Cerrahpaşa’da bir bebeğimizi kaybettik. Sağlık emekçileri tarafından kurtarılan diğer 7 bebek ve dünyanın tüm coğrafyalarında hayata gözlerini açan bebekler için işçi sınıfının şairi Nâzım Hikmet bir şiir yazmıştı yıllar önce:
“Hoş geldin bebek
Yaşama sırası sende
Senin yolunu gözlüyor, kuşpalazı, boğmaca, kara çiçek, sıtma, ince hastalık, yürek enfarktı, kanser filan.
İşsizlik açlık filan.
Tren kazası, otobüs kazası, uçak kazası, yer depremi, sel baskını…”
Kapitalizmi teşhir eden bu dizelerde de yazıldığı ve yaşayarak gördüğümüz gibi kapitalizm biz işçi ve emekçiler için felaket, hastalık, acı, ölüm demektir. Bu düzen öyle bir düzen ki bir taraftan inşaat şirketlerini zengin ediyor diğer taraftan “yaptıkları” hastaneler daha gözlerini açamamış bebeklerimizin başına yıkılıyor. Yeri geliyor depremler felaketimiz oluyor, çürük binalar başımıza yıkılıyor. Dünyamızda binlerce çocuk açlıkla, hastalıkla ve sefaletle boğuşuyor. İşçi ve emekçi çocukları daha gözlerini bile açmadan en acı şekilde tanışıyor kapitalizmle. Gerçek şu ki bu sistem ayakta kaldığı sürece bizi ve evlatlarımızı nice felaket bekliyor. Bu yüzden işçi ve emekçiler olarak örgütlenmeli ve kendi ellerimizle bu kirli düzeni tarihin çöp sepetine atmalıyız.

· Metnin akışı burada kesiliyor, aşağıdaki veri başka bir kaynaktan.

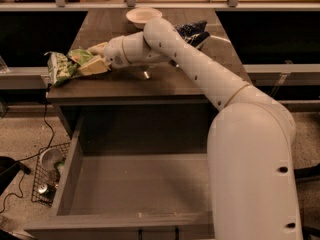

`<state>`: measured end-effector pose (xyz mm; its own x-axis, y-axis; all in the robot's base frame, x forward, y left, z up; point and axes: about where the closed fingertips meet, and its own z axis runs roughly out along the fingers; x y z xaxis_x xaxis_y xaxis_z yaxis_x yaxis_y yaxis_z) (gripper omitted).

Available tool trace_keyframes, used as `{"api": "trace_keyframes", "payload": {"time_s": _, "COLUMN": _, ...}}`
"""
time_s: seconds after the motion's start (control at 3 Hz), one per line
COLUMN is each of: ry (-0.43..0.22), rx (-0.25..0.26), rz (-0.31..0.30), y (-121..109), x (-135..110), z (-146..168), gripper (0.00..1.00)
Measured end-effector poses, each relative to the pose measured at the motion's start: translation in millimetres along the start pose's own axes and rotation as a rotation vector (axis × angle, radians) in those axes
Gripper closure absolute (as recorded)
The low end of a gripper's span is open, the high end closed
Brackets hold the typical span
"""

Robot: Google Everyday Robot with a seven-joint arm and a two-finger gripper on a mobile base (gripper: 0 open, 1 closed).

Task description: Place green jalapeno chip bag into top drawer

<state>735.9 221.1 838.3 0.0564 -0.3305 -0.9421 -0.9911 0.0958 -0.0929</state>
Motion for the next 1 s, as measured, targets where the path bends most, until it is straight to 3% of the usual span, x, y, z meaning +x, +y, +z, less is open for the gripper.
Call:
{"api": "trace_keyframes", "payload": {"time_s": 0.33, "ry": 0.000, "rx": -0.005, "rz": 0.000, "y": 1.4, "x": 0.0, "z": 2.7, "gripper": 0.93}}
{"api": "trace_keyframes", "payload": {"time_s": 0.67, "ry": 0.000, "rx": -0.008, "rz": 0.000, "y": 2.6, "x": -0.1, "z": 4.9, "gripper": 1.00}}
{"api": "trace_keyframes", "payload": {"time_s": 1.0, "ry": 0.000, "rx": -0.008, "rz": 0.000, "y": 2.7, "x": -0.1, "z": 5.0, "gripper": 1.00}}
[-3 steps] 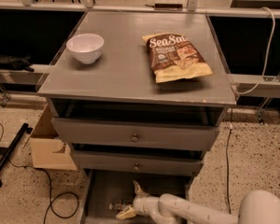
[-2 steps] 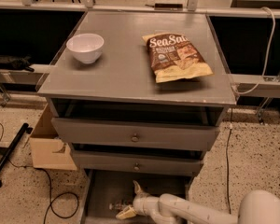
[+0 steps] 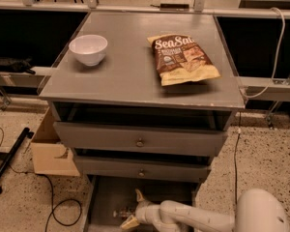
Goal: Pick water bottle from bottom drawer and place on counter
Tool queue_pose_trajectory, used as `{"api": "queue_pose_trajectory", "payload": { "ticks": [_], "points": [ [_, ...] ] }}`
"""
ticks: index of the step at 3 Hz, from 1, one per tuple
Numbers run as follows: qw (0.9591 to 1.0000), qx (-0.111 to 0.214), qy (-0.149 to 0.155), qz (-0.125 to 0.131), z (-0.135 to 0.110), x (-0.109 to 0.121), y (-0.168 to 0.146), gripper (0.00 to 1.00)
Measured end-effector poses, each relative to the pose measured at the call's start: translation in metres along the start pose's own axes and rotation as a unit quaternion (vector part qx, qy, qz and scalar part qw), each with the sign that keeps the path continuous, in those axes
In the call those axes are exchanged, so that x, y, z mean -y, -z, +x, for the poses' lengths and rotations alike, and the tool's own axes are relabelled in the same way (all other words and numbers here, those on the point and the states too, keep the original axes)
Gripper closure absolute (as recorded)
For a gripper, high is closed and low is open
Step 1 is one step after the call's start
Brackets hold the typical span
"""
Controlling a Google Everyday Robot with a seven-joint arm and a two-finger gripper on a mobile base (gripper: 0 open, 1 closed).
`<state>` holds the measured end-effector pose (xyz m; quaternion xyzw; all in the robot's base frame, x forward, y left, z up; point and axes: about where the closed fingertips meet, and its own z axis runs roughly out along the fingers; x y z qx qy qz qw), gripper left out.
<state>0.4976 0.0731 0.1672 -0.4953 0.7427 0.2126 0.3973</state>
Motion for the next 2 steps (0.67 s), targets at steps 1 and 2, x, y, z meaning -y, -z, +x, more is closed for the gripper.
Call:
{"api": "queue_pose_trajectory", "payload": {
  "ticks": [1,2],
  "points": [
    [0.9995,-0.030,-0.001,-0.001,0.0295,0.0068,-0.0074,0.00],
    [0.9995,-0.032,0.000,-0.001,0.0309,0.0070,-0.0074,0.00]
  ]
}}
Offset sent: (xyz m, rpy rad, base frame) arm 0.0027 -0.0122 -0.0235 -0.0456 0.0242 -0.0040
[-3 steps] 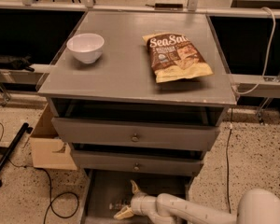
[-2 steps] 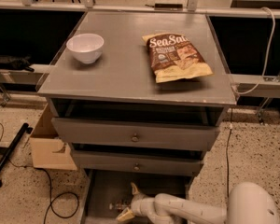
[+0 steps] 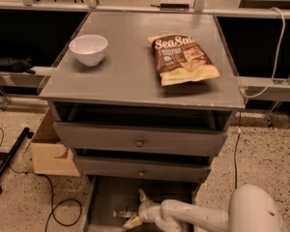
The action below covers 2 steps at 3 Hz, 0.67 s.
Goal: Pick water bottle from bottom drawer and place on counter
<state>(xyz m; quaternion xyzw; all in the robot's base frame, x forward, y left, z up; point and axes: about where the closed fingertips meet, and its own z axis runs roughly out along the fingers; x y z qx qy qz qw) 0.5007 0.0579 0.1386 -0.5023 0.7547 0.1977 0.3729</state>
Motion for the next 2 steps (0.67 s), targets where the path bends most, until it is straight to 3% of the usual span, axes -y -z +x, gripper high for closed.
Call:
{"api": "queue_pose_trajectory", "payload": {
  "ticks": [1,2],
  "points": [
    [1.0000,0.000,0.000,0.000,0.0000,0.0000,0.0000,0.15],
    [1.0000,0.000,0.000,0.000,0.0000,0.0000,0.0000,0.38]
  ]
}}
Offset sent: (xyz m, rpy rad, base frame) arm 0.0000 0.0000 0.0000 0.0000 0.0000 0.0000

- Her Şeyin İçinde ve Her Şeyin Dışındayız
- Her Şey Karşıtıyla Vardır
- Çocuklar Öldürülmesin Şeker de Yiyebilsinler
- Bu Cesareti Nereden Alıyorlar?
- İlk Adımlarını Direnişte Atan, “Eylem” Adını Alan Çocuklarımız
- “Kim Uğraşacak Şimdi” Deme, Aradığın Çözüm Sende…
- “Hayal Vergisi” de İster misin?
- Bu Akşam Yemekte Tağşişli Gıda Var!
- “Bir Yemeklik Bamya”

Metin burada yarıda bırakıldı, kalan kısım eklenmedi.